[Opening GIVEN DATA section]

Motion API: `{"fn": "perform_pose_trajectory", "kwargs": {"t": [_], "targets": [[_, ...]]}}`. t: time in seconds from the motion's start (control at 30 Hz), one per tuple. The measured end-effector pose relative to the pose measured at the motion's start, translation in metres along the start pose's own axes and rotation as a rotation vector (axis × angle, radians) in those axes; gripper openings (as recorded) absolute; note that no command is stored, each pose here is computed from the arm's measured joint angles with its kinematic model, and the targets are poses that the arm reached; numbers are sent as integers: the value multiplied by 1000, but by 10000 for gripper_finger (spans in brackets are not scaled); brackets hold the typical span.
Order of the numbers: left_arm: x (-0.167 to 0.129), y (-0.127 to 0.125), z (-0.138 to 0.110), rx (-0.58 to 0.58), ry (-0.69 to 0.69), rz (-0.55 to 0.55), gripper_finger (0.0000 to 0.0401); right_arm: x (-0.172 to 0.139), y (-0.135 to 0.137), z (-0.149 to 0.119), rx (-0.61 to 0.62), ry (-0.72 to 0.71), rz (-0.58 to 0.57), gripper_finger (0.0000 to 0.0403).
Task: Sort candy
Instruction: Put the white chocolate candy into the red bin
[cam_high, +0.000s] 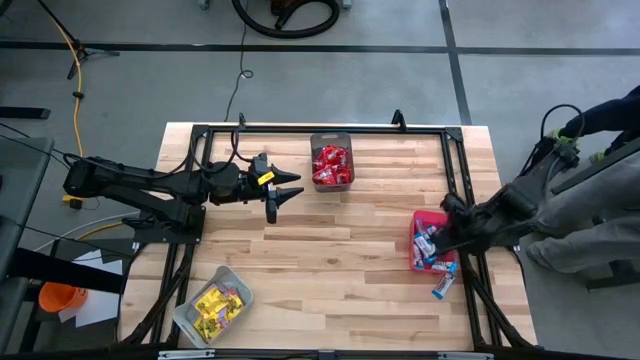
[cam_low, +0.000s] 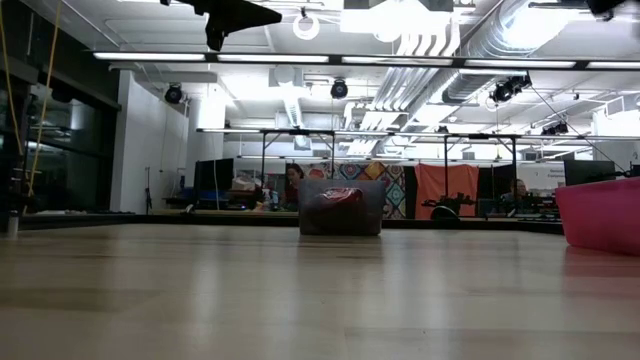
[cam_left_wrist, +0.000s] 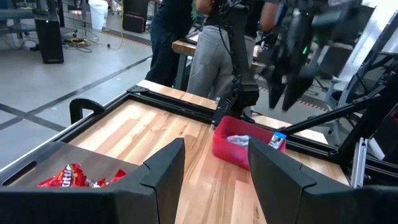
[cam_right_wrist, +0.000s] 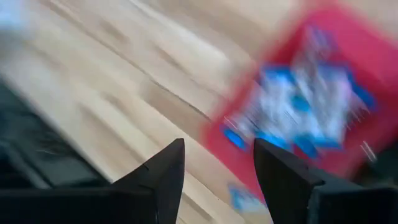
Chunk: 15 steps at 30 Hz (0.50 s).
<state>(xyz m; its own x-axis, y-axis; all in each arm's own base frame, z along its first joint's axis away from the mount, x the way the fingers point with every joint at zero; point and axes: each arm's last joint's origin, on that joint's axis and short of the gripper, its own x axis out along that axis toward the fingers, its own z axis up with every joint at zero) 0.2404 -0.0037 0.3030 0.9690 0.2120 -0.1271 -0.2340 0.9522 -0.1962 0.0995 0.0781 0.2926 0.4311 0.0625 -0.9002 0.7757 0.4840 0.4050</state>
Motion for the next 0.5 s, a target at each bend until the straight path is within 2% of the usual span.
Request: {"fn": "perform_pose_trajectory", "kwargs": {"t": [0.17,0.27,0.4,0.5], "targets": [[0,0,0,2,4,0,165,-49,34,16,-82,-310,284,185],[0,0,0,3,4,0,165,-65,61,22,-203,-416,381,185],[0,0,-1,3,6,1,165,-60,95,25,-395,-366,370,185],[0,0,-1,4,8,1,165,-49,115,26,-472,-281,340,185]]}}
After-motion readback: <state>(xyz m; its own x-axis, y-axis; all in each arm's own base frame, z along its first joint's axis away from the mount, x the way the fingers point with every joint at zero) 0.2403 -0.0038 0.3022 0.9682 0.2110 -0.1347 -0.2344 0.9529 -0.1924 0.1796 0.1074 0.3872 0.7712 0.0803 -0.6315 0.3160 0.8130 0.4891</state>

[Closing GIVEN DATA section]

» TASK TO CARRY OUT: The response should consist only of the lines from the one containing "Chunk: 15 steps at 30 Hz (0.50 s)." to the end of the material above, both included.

» TASK OUTPUT:
Chunk: 15 steps at 30 Hz (0.50 s).
<state>(xyz m; its own x-axis, y-axis; all in each arm's own base frame, z along its first joint's axis away from the mount, x the way the fingers point with every joint at zero; point and axes: each arm's last joint's origin, on that joint's axis and short of the gripper, its own x axis out along that axis toward the fingers, its own z axis up with every joint at zero) 0.2404 -0.0037 0.3030 0.9690 0.2120 -0.1271 -0.2340 0.9522 -0.1962 0.0995 0.0781 0.2926 0.4311 0.0625 -0.9002 0.7757 0.4840 0.4050</state>
Motion for the next 0.5 s, a target at each bend until the straight path is within 2% of the usual span.
Request: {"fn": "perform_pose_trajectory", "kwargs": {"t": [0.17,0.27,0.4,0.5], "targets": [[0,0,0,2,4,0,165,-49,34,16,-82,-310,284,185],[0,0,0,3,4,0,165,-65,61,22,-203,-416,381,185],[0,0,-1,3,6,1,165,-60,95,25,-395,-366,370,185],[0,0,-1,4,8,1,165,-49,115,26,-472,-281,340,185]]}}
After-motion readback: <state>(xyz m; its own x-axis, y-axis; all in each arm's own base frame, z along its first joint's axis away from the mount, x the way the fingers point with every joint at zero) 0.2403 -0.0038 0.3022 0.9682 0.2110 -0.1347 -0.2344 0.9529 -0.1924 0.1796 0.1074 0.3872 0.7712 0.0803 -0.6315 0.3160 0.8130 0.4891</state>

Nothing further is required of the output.